I still wasn’t convinced by this whole ‘vampirism as a virus’ deal, but Dr Stark had seemed pretty certain. And why would she lie about it? I honestly couldn’t see what she had to gain, and could only conclude that, at the very least,
she
believed what she was saying. And maybe there was some truth in it. Maybe it
did
make more sense than magic.

I didn’t know anything anymore.

According to Dr Stark, this girl was a
dhampir
. Something impossible in a whole world of impossibilities. That freaked me out more than anything, and I wasn’t entirely sure why. Perhaps, on a quantum level, I recognized her as someone who had been bred to hunt me. To
kill
me.

‘So it’s true,’ I said. ‘You’re half-vampire?’

‘I am  . . .
dhampir
,’ she replied.

I swallowed, taking that in. Letting the new knowledge – the confirmation – settle into my bones. Her very existence could cause chaos among all the different vampire factions of the world, but also among the humans who knew about us. I wasn’t naive enough to think that the Nemesis Project was the only one of its kind. There would be others, just like Stark and Co., wanting to study and use us. And if we couldn’t be used: destroyed. A dhampir would give them the means, no matter what the good doctor would have me believe about her so-called desire to find a cure for vampirism. There would be plenty of others who would just be glad to have a killing machine.

And what about the vampires? Would they want to destroy Ten? What would Theo do with her, if she fell into his hands? Were there more dhampirs out there, somewhere?

I focused on getting as much information as I could. I didn’t know how long Stark intended to leave us here together, so I had to make the most of my opportunity. ‘How long have you been in this place?’

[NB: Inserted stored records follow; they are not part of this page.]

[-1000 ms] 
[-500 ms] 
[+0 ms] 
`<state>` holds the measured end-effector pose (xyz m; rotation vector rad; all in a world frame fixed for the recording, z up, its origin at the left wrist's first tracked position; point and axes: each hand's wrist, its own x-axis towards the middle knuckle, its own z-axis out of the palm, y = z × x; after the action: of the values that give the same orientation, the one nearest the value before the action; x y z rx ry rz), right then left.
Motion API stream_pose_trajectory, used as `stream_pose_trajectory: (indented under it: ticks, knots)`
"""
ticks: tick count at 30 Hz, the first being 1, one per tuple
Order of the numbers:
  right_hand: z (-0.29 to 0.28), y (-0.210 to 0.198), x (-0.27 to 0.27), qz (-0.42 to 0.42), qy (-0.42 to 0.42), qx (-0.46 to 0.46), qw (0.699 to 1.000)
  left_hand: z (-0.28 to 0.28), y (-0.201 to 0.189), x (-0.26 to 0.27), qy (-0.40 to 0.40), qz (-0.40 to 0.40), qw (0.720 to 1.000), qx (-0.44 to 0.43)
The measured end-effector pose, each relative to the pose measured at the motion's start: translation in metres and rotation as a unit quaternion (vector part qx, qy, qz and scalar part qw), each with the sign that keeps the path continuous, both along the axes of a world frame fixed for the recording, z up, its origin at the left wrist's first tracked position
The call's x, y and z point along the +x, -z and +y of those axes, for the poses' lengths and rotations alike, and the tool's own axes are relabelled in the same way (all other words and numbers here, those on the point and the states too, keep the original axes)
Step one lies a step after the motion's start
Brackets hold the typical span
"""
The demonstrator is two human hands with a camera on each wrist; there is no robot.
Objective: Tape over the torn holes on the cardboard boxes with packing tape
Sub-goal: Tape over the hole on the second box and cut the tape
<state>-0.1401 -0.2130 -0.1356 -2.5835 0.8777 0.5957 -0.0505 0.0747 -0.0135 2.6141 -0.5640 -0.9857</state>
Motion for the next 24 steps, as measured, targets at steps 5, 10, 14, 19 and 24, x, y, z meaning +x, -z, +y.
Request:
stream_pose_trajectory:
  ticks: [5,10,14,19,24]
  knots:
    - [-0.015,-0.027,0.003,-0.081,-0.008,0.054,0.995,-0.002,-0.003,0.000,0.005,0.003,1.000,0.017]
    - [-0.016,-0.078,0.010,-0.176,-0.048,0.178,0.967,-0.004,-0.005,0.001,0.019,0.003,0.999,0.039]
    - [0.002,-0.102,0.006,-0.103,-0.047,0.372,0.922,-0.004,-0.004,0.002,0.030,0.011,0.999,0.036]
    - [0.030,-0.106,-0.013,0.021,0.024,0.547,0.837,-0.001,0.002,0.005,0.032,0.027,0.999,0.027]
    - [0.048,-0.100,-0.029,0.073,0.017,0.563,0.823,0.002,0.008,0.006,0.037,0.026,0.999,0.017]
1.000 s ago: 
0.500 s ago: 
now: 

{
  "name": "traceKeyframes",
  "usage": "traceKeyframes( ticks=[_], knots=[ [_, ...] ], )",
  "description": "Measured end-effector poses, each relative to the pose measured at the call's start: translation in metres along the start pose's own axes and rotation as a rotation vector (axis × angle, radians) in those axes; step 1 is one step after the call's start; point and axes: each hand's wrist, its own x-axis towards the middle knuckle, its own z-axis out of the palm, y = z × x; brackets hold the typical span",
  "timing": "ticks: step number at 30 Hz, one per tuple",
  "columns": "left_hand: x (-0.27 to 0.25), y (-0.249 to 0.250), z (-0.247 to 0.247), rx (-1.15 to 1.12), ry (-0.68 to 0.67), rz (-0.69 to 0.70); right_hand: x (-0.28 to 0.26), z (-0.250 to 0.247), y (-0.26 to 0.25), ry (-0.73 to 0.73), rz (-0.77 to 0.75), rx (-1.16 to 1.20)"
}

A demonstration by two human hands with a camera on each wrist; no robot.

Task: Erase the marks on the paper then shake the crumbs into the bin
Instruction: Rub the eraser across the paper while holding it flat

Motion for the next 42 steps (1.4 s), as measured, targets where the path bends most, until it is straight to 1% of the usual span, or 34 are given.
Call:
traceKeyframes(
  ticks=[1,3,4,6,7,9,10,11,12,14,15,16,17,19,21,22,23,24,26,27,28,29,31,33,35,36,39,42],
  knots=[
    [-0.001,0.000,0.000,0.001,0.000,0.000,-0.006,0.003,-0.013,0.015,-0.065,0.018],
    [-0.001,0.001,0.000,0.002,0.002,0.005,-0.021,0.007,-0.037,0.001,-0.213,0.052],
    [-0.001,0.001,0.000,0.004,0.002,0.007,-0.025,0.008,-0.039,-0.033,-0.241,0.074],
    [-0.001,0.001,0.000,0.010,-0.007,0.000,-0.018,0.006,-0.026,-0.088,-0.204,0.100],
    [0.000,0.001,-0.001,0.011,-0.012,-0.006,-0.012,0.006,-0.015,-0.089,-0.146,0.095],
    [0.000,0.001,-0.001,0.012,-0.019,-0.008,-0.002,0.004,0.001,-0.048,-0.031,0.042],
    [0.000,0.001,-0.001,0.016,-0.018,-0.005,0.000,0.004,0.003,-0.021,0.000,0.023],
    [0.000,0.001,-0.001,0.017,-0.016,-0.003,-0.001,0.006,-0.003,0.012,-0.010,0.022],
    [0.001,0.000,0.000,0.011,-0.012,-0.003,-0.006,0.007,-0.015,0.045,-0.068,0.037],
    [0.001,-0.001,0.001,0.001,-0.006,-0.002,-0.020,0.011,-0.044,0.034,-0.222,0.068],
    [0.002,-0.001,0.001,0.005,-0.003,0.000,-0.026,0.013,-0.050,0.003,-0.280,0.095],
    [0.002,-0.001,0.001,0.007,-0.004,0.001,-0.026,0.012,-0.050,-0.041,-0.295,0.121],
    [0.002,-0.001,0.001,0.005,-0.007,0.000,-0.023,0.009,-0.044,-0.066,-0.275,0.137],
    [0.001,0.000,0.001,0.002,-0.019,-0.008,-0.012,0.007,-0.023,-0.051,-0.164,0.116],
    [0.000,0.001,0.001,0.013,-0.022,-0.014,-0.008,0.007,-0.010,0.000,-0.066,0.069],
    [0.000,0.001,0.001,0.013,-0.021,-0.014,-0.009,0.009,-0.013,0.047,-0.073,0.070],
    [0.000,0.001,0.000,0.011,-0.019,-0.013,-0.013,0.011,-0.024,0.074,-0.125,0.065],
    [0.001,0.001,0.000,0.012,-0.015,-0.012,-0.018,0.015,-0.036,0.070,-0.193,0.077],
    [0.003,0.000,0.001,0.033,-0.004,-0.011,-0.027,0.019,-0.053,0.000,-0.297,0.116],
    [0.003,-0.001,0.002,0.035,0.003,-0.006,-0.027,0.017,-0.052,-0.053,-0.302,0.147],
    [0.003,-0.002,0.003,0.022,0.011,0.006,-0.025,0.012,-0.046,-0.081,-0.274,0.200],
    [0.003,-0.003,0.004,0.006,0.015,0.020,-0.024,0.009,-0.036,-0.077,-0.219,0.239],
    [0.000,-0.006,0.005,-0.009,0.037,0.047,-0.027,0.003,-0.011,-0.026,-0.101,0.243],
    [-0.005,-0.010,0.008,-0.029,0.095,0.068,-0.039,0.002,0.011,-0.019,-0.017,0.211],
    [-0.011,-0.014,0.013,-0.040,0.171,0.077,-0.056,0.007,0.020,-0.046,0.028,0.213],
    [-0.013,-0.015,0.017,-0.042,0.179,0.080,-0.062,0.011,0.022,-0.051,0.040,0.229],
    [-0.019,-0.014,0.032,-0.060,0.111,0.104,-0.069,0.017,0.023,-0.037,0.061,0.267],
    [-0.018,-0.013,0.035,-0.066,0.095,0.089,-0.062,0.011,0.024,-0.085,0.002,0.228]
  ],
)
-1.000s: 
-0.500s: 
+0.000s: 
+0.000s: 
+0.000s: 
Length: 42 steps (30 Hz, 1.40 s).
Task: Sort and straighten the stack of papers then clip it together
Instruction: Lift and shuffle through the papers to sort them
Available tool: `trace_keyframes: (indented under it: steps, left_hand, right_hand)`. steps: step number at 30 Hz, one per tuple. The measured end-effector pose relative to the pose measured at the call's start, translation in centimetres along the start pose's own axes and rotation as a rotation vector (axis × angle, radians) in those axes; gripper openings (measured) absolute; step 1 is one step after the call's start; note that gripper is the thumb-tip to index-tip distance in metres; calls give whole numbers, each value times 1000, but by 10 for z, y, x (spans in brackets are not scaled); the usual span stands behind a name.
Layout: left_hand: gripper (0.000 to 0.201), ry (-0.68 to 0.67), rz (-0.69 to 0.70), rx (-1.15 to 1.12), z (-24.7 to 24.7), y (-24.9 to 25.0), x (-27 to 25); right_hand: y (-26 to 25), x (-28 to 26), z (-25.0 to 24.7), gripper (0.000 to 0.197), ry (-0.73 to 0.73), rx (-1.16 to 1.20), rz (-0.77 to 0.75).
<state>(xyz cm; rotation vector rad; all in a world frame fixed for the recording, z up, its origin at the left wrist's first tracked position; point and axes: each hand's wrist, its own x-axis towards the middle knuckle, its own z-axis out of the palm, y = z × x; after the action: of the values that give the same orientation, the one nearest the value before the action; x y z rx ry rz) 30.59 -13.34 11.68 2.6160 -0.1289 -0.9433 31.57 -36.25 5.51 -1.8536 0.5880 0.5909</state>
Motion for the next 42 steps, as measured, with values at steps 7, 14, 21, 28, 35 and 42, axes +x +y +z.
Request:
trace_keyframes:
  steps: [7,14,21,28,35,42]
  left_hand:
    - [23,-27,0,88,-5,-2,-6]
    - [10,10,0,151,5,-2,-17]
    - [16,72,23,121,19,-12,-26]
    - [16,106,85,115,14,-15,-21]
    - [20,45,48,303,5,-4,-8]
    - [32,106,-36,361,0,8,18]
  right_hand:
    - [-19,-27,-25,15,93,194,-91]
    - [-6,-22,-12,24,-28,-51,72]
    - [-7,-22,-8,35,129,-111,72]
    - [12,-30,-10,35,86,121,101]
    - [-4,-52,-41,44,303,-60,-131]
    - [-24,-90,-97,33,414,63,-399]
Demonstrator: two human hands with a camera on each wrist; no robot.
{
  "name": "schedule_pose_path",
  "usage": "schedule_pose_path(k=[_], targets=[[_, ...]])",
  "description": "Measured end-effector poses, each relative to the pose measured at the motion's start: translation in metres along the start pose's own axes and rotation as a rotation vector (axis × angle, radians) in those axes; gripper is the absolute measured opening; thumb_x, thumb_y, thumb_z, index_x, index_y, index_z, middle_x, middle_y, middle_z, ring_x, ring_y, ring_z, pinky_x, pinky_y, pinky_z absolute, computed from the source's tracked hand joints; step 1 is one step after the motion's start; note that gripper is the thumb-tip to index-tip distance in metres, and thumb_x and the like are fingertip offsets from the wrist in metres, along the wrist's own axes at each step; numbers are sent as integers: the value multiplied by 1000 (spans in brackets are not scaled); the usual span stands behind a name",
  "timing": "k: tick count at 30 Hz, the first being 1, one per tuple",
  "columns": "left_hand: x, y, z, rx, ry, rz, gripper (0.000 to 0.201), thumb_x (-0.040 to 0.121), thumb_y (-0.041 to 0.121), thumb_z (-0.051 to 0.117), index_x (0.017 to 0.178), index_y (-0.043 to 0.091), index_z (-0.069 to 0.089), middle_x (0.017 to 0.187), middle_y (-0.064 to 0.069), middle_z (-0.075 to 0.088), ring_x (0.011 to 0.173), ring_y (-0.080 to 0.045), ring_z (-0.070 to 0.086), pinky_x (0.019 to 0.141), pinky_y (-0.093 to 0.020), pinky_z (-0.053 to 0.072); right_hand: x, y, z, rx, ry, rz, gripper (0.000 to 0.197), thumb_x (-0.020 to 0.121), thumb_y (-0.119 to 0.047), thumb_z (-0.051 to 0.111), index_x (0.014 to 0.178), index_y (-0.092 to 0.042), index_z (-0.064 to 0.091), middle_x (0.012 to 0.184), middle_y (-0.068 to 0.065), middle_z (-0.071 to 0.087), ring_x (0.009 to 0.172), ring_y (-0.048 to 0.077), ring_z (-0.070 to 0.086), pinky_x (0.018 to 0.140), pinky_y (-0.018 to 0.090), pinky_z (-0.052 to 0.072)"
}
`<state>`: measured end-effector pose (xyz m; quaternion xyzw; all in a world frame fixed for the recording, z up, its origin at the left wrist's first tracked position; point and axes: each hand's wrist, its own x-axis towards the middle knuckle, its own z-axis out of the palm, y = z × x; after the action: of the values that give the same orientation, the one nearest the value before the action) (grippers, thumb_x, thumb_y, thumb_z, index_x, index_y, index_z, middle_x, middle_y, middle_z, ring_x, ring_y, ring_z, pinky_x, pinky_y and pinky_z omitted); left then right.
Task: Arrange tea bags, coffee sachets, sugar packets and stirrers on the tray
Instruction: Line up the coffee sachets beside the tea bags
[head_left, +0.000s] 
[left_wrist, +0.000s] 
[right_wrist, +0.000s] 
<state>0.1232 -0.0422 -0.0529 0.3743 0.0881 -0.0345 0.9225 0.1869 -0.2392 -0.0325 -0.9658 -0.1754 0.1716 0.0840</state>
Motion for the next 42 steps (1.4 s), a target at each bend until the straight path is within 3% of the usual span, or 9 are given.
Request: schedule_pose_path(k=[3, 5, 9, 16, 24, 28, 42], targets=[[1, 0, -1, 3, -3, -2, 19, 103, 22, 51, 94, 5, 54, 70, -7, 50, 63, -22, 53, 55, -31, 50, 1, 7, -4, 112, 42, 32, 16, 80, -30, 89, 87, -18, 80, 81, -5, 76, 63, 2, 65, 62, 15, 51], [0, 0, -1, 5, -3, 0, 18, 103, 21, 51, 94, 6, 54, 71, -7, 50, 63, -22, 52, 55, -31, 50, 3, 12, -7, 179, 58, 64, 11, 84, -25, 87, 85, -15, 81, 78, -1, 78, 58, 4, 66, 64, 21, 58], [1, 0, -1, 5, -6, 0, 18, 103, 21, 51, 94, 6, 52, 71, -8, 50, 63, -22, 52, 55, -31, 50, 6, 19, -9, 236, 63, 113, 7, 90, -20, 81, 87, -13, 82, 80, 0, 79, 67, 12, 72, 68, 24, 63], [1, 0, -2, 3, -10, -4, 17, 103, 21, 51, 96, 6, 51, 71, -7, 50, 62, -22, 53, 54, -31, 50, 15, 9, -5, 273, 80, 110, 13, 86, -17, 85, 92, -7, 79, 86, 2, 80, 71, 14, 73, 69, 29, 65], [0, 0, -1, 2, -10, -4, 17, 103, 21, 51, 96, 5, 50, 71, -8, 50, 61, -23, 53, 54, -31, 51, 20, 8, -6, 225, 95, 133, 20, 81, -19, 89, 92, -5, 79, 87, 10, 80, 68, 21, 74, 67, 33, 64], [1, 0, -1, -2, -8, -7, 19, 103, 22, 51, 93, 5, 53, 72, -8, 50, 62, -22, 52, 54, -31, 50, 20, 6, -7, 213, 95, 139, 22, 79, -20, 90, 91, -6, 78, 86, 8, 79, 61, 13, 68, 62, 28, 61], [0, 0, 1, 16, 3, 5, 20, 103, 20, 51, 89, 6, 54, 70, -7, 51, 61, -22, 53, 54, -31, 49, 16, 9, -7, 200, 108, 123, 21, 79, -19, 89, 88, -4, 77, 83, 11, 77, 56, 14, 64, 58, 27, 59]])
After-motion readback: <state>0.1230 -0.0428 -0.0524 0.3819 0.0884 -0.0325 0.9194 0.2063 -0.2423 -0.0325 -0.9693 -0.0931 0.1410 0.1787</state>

She just watched me, as though trying to imprint everything about me in her mind. I got the impression that she wasn’t used to having conversations like this. I couldn’t work out whether she was upset, angry, or  . . . anything else. My own advanced senses could still detect the tension in her athletic frame. She wasn’t as relaxed as she might seem on the surface, and yet she didn’t seem in a hurry to try getting out of here. Maybe she was used to being caged.